## TRY IT
Transcribe exactly everything in the data below from the line containing "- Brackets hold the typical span" down to the line containing "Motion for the", both lines included and nothing further.

-----

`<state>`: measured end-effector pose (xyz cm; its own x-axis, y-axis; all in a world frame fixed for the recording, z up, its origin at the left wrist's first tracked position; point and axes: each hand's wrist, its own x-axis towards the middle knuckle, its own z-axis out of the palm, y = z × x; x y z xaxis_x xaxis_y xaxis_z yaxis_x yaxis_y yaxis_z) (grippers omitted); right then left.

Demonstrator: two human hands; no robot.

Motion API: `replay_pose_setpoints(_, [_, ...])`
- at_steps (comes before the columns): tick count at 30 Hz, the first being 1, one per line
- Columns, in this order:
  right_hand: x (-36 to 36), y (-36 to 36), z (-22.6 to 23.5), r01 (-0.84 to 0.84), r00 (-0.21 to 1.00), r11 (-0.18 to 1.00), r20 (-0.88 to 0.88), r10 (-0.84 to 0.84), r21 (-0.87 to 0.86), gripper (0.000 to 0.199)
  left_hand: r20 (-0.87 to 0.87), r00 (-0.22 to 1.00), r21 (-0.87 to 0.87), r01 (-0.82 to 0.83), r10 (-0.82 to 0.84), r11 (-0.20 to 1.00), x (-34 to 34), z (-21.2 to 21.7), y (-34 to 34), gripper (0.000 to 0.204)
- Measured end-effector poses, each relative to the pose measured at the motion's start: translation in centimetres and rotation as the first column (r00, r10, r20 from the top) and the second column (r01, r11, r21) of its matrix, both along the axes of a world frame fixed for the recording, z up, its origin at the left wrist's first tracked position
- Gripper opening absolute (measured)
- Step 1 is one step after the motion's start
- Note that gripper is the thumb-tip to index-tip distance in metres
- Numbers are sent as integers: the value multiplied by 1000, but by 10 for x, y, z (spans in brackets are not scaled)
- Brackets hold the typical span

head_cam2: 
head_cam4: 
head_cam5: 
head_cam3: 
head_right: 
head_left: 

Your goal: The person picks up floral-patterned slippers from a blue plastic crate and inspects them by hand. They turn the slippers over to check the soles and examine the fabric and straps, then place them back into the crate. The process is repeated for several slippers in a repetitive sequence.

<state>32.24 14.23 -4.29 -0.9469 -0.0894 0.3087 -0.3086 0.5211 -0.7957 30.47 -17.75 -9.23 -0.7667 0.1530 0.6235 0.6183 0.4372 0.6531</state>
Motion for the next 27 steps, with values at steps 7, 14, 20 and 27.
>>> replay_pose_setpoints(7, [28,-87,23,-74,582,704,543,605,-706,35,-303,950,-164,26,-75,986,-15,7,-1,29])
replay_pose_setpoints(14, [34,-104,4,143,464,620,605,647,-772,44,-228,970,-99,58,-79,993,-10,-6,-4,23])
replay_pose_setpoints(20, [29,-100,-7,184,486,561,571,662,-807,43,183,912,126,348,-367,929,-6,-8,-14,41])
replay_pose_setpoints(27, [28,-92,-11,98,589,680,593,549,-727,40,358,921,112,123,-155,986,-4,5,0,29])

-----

## RESULT
- Brackets hold the typical span

head_cam2: 
head_cam4: 
head_cam5: 
head_cam3: 
head_right: 
head_left: 

Your goal: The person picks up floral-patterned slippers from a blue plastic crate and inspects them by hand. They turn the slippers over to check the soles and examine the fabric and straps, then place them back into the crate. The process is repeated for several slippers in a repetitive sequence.

<state>32.24 14.23 -4.29 -0.9469 -0.0894 0.3087 -0.3086 0.5211 -0.7957 30.47 -17.75 -9.23 -0.7667 0.1530 0.6235 0.6183 0.4372 0.6531</state>
Motion for the next 27 steps, with values at steps 7, 14, 20 and 27.

Nothing remains to add to the answer.